The lockfile is your supply chain anchor
package-lock.json records the exact version and integrity hash (SHA-512) of every package installed, including transitive dependencies. When you run npm ci, npm verifies each downloaded package against the hash in the lockfile. If any package's content has changed since you last updated the lockfile — even if the version number is the same — npm ci fails. This is your primary defense against the "package content changed without version bump" attack vector used in several high-profile supply chain attacks.
# Production deployment commands
# WRONG: npm install recalculates and updates the lockfile based on semver ranges
npm install # may silently upgrade packages within semver range
# RIGHT: npm ci verifies exact lockfile, fails if lockfile is out of sync
npm ci # installs exact versions from lockfile, no resolution
# In Dockerfile: always use npm ci, never npm install
FROM node:22-alpine
WORKDIR /app
COPY package.json package-lock.json ./
RUN npm ci --omit=dev # install production deps only, verify lockfile
COPY . .
RUN npm run build
CMD ["node", "dist/index.js"]
Commit the lockfile to version control. Never .gitignore package-lock.json. A missing lockfile forces npm install at deploy time, which resolves dependencies from scratch and may install different (potentially compromised) versions than what you tested locally.
CVE scanning in CI
Run npm audit as a required step in your CI pipeline. Configure it to fail the build on high and critical severity vulnerabilities, while allowing moderate and low issues to be tracked and fixed on a schedule:
# .github/workflows/security.yml
name: Security
on: [push, pull_request]
jobs:
audit:
runs-on: ubuntu-latest
steps:
- uses: actions/checkout@v4
- uses: actions/setup-node@v4
with:
node-version: '22'
- run: npm ci
# Fail on high/critical CVEs, warn on moderate/low
- name: npm audit
run: npm audit --audit-level=high
# Also run a more comprehensive scan with Socket Security or Snyk
# for supply chain analysis beyond CVE databases
- name: Socket Security scan
run: npx @socket/cli ci --strict # fails on new dependency risks
npm audit checks against the npm advisory database, which covers known CVEs in packages. It doesn't detect new supply chain attacks (malicious code added to a package without a CVE yet). Tools like Socket Security (socket.dev) and Snyk add supply chain analysis — they detect suspicious package behavior like new network calls, new binary installs, or obfuscated code in a package update.

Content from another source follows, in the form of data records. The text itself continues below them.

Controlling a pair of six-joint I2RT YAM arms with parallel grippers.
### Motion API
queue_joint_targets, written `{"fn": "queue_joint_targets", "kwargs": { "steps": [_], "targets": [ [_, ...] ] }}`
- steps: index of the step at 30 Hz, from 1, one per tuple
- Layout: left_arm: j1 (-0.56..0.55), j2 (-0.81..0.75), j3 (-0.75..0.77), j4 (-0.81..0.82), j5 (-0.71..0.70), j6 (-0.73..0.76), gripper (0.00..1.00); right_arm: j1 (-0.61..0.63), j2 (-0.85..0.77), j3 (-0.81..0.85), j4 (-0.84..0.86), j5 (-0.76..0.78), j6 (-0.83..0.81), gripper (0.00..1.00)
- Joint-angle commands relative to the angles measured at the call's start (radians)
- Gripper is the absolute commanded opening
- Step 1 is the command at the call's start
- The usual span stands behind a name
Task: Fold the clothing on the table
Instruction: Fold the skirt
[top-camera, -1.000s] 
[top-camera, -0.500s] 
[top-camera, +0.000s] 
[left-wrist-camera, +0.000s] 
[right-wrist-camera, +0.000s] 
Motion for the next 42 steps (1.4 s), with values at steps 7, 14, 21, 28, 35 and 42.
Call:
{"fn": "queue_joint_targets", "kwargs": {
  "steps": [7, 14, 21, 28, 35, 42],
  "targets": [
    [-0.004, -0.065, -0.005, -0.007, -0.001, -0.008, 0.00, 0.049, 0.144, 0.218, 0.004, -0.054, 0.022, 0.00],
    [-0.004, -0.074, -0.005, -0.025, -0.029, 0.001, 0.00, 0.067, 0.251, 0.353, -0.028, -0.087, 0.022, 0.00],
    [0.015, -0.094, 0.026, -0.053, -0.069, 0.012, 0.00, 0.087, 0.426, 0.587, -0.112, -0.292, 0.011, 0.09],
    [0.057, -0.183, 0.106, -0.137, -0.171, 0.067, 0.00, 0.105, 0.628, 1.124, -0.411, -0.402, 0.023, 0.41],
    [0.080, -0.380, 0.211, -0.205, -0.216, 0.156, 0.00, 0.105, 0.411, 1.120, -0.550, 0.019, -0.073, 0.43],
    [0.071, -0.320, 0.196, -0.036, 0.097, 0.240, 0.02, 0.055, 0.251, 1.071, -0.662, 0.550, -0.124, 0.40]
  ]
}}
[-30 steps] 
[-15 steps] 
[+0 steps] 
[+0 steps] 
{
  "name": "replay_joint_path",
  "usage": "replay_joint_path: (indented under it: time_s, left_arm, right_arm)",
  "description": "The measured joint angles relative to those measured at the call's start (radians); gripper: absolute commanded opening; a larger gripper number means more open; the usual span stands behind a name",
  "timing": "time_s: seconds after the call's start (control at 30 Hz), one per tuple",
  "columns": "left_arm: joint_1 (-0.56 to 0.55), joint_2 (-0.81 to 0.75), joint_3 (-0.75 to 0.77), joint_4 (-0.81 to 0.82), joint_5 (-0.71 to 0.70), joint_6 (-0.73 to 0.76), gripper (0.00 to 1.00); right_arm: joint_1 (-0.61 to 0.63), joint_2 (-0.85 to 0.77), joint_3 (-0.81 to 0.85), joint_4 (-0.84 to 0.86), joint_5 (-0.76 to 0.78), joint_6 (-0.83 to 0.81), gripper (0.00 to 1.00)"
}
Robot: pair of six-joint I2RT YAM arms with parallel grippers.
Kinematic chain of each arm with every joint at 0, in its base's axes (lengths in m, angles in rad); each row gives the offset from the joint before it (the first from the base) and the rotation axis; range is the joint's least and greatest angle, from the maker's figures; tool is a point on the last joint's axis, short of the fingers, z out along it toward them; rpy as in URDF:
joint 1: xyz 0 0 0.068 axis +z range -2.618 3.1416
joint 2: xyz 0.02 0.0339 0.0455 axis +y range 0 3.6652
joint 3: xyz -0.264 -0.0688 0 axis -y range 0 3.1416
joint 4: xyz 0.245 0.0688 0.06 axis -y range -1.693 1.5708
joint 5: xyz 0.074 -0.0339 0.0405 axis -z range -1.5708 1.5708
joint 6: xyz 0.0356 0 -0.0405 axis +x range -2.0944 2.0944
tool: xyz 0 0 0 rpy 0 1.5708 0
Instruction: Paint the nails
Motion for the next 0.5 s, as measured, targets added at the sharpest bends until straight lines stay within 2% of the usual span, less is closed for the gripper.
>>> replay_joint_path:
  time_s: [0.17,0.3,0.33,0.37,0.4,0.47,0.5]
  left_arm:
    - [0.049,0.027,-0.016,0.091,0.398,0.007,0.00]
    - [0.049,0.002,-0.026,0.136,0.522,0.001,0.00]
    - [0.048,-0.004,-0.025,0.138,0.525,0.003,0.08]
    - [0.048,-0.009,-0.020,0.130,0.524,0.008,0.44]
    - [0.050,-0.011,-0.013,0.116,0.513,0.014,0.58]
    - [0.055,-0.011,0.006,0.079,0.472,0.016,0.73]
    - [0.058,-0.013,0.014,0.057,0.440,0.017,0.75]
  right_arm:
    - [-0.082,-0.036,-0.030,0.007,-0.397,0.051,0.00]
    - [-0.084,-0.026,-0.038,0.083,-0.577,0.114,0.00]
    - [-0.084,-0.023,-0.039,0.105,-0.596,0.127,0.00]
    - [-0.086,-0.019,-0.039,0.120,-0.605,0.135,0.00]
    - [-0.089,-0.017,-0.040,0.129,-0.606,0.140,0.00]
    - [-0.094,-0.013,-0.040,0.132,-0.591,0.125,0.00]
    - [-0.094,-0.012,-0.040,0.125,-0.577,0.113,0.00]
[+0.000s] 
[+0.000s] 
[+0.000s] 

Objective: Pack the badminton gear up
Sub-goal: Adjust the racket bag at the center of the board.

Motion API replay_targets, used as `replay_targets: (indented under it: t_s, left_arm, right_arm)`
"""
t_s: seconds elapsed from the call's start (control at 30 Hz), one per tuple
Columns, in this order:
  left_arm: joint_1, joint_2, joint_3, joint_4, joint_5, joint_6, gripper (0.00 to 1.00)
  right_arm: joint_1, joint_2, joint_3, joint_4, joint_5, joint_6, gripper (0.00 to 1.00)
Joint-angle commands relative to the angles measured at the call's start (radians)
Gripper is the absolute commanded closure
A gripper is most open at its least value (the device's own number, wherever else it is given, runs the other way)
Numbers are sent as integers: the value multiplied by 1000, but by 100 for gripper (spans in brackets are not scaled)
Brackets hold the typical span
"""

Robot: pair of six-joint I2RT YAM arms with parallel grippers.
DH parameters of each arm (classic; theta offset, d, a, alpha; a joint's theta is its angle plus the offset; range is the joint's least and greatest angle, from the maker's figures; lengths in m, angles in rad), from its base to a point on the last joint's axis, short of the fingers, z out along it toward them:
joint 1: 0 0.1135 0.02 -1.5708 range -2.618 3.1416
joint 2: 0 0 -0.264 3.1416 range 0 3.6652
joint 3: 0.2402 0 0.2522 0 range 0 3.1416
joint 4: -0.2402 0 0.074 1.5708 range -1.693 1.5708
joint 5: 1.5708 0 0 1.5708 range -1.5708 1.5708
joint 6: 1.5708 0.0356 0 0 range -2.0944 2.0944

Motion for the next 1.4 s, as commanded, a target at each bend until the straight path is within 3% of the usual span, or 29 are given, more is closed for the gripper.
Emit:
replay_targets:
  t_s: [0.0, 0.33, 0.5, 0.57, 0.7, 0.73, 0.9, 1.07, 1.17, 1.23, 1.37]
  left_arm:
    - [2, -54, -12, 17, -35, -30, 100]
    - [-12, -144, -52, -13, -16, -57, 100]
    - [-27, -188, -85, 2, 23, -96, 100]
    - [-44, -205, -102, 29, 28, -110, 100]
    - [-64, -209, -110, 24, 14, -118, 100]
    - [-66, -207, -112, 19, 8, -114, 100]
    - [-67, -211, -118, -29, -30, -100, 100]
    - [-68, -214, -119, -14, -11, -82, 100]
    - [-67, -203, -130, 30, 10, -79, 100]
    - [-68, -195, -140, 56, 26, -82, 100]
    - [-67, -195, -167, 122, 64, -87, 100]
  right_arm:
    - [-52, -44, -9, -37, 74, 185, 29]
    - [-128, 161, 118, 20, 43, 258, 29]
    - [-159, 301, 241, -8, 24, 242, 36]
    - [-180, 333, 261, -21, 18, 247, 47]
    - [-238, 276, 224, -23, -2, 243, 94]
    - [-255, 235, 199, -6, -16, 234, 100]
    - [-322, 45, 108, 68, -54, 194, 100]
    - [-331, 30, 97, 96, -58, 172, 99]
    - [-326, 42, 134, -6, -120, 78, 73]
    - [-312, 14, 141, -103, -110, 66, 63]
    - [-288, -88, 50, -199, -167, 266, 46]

Version pinning strategies
The tradeoff in version pinning is between security (pinned versions don't automatically pull in a compromised update) and maintenance burden (pinned versions require manual updates). Choose a strategy based on your deployment model:
// package.json version pinning approaches:
// Approach 1: Semver ranges (default) — updates automatically within minor/patch
// Risk: a compromised patch release (e.g., 1.2.4 -> 1.2.5 with malicious code)
// ships automatically on next `npm install`
{
"dependencies": {
"express": "^4.21.0",
"@modelcontextprotocol/sdk": "^1.5.0"
}
}
// Approach 2: Exact pinning — no automatic updates
// Risk: you must manually update to get security fixes
// Mitigated by: Dependabot auto-PRs that update the locked version
{
"dependencies": {
"express": "4.21.2",
"@modelcontextprotocol/sdk": "1.12.0"
}
}
// Approach 3: Use the lockfile for production, ranges for development
// This is the recommended approach: commit package-lock.json and use `npm ci`
// The lockfile pins exact versions; ranges in package.json guide `npm update`
// when you intentionally want to update
{
"dependencies": {
"express": "^4.21.0" // used by `npm update` to resolve new lock entries
}
}
// Then: npm ci in production (uses lockfile), npm update in dev (respects ranges)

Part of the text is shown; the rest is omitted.